(Directions): As the answer, set down the lines below from the one containing "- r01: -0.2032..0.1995" through the one containing "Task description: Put", exactly and inclusively, and no others.

(Dataset excerpt):
....

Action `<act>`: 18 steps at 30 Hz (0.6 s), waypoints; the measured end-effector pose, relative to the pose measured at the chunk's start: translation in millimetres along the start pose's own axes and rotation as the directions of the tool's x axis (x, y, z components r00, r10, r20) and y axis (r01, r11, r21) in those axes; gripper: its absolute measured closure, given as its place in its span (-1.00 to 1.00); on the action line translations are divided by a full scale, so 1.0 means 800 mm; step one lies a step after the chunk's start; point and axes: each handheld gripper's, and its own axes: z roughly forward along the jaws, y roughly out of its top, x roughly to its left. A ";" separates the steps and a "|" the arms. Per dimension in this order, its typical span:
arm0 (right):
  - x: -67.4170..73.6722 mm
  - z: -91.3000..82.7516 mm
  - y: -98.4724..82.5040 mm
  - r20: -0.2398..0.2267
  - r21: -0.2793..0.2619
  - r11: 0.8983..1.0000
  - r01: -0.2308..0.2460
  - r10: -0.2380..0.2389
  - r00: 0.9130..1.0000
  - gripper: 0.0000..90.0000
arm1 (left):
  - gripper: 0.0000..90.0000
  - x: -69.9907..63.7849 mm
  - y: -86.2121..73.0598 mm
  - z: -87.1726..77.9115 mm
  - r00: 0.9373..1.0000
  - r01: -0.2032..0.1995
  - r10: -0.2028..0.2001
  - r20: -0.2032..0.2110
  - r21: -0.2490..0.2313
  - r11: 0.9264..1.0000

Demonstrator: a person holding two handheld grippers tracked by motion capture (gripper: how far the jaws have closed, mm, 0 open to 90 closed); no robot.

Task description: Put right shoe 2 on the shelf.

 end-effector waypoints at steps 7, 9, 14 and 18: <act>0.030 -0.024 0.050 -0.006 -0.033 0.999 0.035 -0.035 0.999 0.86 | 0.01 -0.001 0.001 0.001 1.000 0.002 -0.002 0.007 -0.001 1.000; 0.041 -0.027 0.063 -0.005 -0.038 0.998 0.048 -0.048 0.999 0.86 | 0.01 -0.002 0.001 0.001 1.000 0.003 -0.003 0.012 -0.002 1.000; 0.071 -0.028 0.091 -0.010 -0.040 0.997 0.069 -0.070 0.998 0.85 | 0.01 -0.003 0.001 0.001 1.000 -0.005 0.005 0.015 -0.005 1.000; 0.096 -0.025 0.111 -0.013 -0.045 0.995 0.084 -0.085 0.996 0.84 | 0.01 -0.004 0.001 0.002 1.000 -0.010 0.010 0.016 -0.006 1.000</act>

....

(Written answer):
  - r01: -0.2032..0.1995
  - r10: -0.2028..0.2001
  - r20: -0.2032..0.2110
  - r21: -0.2490..0.2313
  - r11: 0.9264..1.0000

Demonstrator: a person holding two handheld grippers tracked by motion capture (gripper: how far the jaws have closed, mm, 0 open to 90 closed); no robot.

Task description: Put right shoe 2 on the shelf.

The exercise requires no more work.